Other available transformations include the odds, and logit (log odds). These can be used to estimate causal odds ratios, untransformed and transformed, respectively.
m3_odds <- standardize_glm(gained_weight ~ qsmk + sex + race + age + I(age^2) +
as.factor(education) + smokeintensity + I(smokeintensity^2) +
smokeyrs + I(smokeyrs^2) + as.factor(exercise) + as.factor(active) +
wt71 + I(wt71^2),
data = nhefs_dat,
family = "binomial",
values = list(qsmk = c(0,1)),
contrasts = c("ratio"),
transforms = c("odds"),
reference = 0)
m3_odds
#> Outcome formula: gained_weight ~ qsmk + sex + race + age + I(age^2) + as.factor(education) +
#> smokeintensity + I(smokeintensity^2) + smokeyrs + I(smokeyrs^2) +
#> as.factor(exercise) + as.factor(active) + wt71 + I(wt71^2)

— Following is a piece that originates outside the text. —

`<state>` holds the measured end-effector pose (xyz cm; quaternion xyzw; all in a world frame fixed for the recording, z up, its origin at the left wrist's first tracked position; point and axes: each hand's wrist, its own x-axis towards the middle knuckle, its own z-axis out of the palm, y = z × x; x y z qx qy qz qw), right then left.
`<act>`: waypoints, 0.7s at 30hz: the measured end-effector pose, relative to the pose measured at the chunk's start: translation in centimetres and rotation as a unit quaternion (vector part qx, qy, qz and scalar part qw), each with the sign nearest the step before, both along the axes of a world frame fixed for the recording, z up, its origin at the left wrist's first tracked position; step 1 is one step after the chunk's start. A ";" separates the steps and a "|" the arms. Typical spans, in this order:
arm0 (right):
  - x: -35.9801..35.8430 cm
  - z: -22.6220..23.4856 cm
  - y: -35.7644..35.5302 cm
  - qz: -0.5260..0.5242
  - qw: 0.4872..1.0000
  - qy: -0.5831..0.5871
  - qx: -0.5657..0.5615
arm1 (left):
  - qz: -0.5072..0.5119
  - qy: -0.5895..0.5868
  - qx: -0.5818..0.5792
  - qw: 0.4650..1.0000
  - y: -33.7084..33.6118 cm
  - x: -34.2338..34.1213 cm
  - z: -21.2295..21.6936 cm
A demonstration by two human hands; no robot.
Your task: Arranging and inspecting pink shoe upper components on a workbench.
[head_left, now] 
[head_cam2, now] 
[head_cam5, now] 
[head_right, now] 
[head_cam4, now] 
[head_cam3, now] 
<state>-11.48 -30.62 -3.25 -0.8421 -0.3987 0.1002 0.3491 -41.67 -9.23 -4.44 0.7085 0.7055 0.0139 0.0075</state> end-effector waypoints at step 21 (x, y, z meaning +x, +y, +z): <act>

#> Outcome family: quasibinomial
#> Outcome link function: logit
#> Exposure: qsmk
#>
#> Tables:
#> Transform:
#> qsmk Estimate Std.Error lower.0.95 upper.0.95
#> 1 0 1.77 0.108 1.56 1.98
#> 2 1 3.38 0.374 2.64 4.11
#>
#> Transform:
#> Reference level: qsmk = 0
#> Contrast: ratio
#> qsmk Estimate Std.Error lower.0.95 upper.0.95
#> 1 0 1.00 0.000 1.00 1.00
#> 2 1 1.91 0.238 1.44 2.38
m3_logit <- standardize_glm(gained_weight ~ qsmk + sex + race + age + I(age^2) +
as.factor(education) + smokeintensity + I(smokeintensity^2) +
smokeyrs + I(smokeyrs^2) + as.factor(exercise) + as.factor(active) +
wt71 + I(wt71^2),
data = nhefs_dat,
family = "binomial",
values = list(qsmk = c(0,1)),
contrasts = c("difference"),
transforms = c("logit"),
reference = 0)
m3_logit
#> Outcome formula: gained_weight ~ qsmk + sex + race + age + I(age^2) + as.factor(education) +
#> smokeintensity + I(smokeintensity^2) + smokeyrs + I(smokeyrs^2) +
#> as.factor(exercise) + as.factor(active) + wt71 + I(wt71^2)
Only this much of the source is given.